I am not, for what it’s worth, against the use of more sophisticated data in making decisions about how to improve the learning conditions for kids (or, for that matter, how to make better decisions on the soccer pitch). Who would be? In fact, I’ve written in the past about how a balanced scorecard in schools would help educators do their jobs more effectively.
That being said, I am very much against the glorification of data as a way to make extremely subjective, non-linear things — like learning how to use one’s mind well, or watching a collective burst of creativity and synchronicity that leads to a beautiful soccer goooooooaaaaaaal — into extremely objective, linear things for which we can appropriately plan and script out a desired, predictable response.
I don’t think it’s coincidental that this new push for soccer data is reported the same week as an announcement in my home city that Chancellor Michelle Rhee intends to significantly expand the use of standardized tests so that “every D.C. student from kindergarten through high school is regularly assessed to measure academic progress and the effectiveness of teachers.” What’s afoot in both instances is, on one hand, the (appropriate) desire to take human ingenuity and apply it to situations that in the past have lacked specificity, and, on the other, the (inappropriate) effort to make everything quantifiable, resulting in an overreliance on that which can be measured — at the expense of everything else.
Notably, the push for soccer data seems far more measured than what I see in education.
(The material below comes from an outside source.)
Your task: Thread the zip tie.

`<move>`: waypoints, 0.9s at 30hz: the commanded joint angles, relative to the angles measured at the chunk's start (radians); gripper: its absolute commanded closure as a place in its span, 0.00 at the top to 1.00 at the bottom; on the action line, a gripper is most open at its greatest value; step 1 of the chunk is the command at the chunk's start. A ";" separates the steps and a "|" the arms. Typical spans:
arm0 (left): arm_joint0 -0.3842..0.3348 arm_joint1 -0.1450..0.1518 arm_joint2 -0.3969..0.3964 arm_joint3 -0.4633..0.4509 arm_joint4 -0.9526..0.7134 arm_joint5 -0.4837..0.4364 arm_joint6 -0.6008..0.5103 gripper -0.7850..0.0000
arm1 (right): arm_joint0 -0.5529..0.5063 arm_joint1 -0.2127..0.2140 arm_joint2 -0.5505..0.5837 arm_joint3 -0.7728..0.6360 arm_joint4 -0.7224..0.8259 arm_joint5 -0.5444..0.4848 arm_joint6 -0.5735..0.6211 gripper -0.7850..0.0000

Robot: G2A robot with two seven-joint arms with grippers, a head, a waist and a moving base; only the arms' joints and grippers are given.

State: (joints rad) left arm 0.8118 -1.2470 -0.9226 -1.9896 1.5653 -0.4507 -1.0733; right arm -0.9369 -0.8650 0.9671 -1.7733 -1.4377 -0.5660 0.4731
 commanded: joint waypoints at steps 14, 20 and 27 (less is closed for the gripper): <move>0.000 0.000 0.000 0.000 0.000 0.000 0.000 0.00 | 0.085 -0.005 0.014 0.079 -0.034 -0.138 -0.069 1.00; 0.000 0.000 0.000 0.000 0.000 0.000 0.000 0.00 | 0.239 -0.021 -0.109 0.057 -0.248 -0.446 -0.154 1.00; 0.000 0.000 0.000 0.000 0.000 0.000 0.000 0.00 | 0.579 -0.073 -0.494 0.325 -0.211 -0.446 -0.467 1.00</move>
According to Mark Brunkhart, the president of a company that provides soccer data for a fee to clubs and news organizations, he and his staff do not blindly evangelize statistics. Every month or two, he says, he gets a call from a professor or graduate student who is a rabid soccer fan and just finished Moneyball, the book that brought sabermetrics into the mainstream in 2003. (I wrote about Moneyball and its potentially positive implications for school reform in a 2009 column titled “What Would Theo Do?”)
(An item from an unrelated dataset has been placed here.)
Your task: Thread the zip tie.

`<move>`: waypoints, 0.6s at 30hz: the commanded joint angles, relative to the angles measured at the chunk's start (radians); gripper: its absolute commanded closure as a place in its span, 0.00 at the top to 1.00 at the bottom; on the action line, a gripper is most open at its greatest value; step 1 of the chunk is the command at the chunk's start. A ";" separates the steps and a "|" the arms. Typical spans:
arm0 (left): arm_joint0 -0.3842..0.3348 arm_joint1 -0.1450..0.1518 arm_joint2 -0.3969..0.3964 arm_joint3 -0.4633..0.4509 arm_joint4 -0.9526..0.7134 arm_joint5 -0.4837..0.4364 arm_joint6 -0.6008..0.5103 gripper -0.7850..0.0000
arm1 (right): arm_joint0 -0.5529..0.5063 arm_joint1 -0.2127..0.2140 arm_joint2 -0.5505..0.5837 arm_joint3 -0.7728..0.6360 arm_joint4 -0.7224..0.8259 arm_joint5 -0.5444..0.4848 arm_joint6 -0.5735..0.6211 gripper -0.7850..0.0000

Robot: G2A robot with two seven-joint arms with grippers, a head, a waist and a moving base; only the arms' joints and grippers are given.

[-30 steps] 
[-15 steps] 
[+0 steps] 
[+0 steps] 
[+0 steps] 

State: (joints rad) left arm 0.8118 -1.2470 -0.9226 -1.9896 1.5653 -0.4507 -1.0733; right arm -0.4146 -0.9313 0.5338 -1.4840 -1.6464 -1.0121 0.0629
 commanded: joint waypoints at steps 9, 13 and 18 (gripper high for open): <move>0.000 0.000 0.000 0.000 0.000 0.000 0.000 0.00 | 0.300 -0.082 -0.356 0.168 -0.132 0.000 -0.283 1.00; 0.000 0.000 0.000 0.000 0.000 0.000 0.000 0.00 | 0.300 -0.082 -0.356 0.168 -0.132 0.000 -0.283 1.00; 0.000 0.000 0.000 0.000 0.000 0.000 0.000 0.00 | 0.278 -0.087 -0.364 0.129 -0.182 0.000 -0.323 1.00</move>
“Every single one comes with the idea that they’re going to solve soccer with the ‘Moneyball’ approach,” Brunkhart said, “and I try to talk them all down.” Similarly, the president of the Society for American Baseball Research pointed to Miroslav Klose’s second goal in Germany’s 4-0 victory against Argentina in the World Cup quarterfinals as an example of how statistics seem to overlook the nuance and elegance of soccer. “A series of three or four absolutely beautiful passes — how do you capture that?” he said. “It’s just the nature of the game.”
Would that I were seeing similar restraint among our education leaders. As longtime educator Ted Sizer once said, “Inspiration, hunger: these are the qualities that drive good schools. The best we educational planners can do is to create the most likely conditions for them to flourish, and then get out of their way.”